![]() |
Tertawa di Atas Kebohongan: Sebuah Bercanda yang Membunuh Kepercayaan (Dok: Pribadi) |
"Cuma bercanda," katanya setiap kali dustanya tersingkap. Bibirnya lihai bersilat kata, menutup luka dengan tawa. Orang-orang awalnya tergelak, lalu terbiasa, hingga akhirnya tak lagi percaya.
Dalam hidup, kata-kata adalah jembatan menghubungkan hati, menuntun rasa, membangun kepercayaan. Namun ia, si penggembira dengan lidah dua sisi, telah merobohkan jembatan itu sedikit demi sedikit. Bukan dengan fitnah besar, tapi lewat lelucon yang ternyata bertaring.

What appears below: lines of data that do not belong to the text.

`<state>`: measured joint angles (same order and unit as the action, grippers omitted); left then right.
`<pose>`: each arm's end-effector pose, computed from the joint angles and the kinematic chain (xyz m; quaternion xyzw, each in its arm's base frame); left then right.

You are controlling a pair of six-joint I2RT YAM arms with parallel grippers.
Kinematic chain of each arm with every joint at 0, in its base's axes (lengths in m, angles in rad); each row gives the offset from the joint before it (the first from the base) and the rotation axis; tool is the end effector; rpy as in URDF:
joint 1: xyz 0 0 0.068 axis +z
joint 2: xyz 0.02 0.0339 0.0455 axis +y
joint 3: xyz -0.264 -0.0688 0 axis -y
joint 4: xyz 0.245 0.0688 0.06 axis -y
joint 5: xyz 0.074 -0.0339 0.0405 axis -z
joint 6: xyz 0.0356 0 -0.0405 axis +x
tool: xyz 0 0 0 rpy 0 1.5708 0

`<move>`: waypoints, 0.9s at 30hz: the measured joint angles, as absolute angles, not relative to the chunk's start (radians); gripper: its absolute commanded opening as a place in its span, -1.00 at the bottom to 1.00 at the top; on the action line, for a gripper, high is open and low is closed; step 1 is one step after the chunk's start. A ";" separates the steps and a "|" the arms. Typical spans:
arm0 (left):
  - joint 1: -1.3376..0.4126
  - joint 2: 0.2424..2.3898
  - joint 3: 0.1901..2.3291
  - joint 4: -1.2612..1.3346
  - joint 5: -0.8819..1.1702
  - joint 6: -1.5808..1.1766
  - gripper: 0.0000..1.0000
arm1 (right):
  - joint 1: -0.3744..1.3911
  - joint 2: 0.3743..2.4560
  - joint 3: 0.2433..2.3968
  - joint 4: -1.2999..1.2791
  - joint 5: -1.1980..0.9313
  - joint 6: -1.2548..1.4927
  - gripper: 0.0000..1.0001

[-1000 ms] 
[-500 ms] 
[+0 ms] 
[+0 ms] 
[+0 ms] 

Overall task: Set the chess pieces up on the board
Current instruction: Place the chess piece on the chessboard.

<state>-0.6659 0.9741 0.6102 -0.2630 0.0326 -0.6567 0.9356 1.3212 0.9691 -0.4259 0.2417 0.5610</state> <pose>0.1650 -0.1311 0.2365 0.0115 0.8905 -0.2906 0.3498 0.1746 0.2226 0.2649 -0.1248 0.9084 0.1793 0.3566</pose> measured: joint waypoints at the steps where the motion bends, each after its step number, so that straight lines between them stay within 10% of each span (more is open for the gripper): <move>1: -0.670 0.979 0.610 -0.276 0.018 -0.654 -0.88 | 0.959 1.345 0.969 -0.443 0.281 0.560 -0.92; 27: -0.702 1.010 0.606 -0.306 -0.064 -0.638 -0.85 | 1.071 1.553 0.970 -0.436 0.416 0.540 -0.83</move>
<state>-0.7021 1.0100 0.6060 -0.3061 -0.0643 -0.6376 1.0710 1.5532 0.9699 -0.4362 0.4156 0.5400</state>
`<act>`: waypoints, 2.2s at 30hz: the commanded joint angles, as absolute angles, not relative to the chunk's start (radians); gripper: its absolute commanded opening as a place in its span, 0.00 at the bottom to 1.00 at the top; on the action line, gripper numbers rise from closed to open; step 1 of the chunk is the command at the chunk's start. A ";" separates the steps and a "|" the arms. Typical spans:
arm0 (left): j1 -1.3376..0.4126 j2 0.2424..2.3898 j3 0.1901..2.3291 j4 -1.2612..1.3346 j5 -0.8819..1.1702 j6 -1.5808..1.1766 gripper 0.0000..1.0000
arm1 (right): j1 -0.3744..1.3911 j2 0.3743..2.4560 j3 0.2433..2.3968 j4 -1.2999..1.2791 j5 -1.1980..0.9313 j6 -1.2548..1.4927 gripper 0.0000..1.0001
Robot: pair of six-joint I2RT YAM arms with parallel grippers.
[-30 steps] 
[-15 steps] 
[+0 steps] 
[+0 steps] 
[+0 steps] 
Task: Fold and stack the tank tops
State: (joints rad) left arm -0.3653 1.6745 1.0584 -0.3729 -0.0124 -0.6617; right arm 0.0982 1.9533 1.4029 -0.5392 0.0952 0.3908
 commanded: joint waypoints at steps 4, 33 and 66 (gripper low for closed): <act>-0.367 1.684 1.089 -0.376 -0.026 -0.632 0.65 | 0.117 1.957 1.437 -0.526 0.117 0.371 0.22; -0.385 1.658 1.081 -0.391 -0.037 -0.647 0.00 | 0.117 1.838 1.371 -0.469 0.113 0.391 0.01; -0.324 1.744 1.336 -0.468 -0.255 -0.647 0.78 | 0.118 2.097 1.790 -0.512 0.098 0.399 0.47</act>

Hari itu datang, seperti dalam kisah klasik: ketika air bah naik dan ketulusan sangat dibutuhkan, semua panik. Ia berteriak, meminta tolong, namun tak satu pun datang. Bukan karena tak peduli tapi karena tak yakin. Suaranya tenggelam dalam sejarah panjang kebohongan kecil yang dulu dianggap sepele.
Dan saat semua runtuh, barulah mereka sadar, bukan hanya kebenaran yang terlambat, tapi kepercayaan yang sudah mati. Sesal tak mengubah fakta, bahwa satu candaan bisa menumpulkan nurani, dan satu kebohongan kecil bisa mengikis makna dari sebuah kebenaran.
Jujur memang tak selalu mudah kadang tajam, kadang pahit. Tapi ia membangun rumah kokoh bernama kepercayaan. Sedang kebohongan, meski manis di awal, menyimpan petaka dalam diam.
"Jangan menjahati orang," bukan sekadar nasihat moral itu peringatan bagi kita semua, bahwa kadang kejahatan berwajah lucu, berbusana candaan, dan bersembunyi di balik tawa.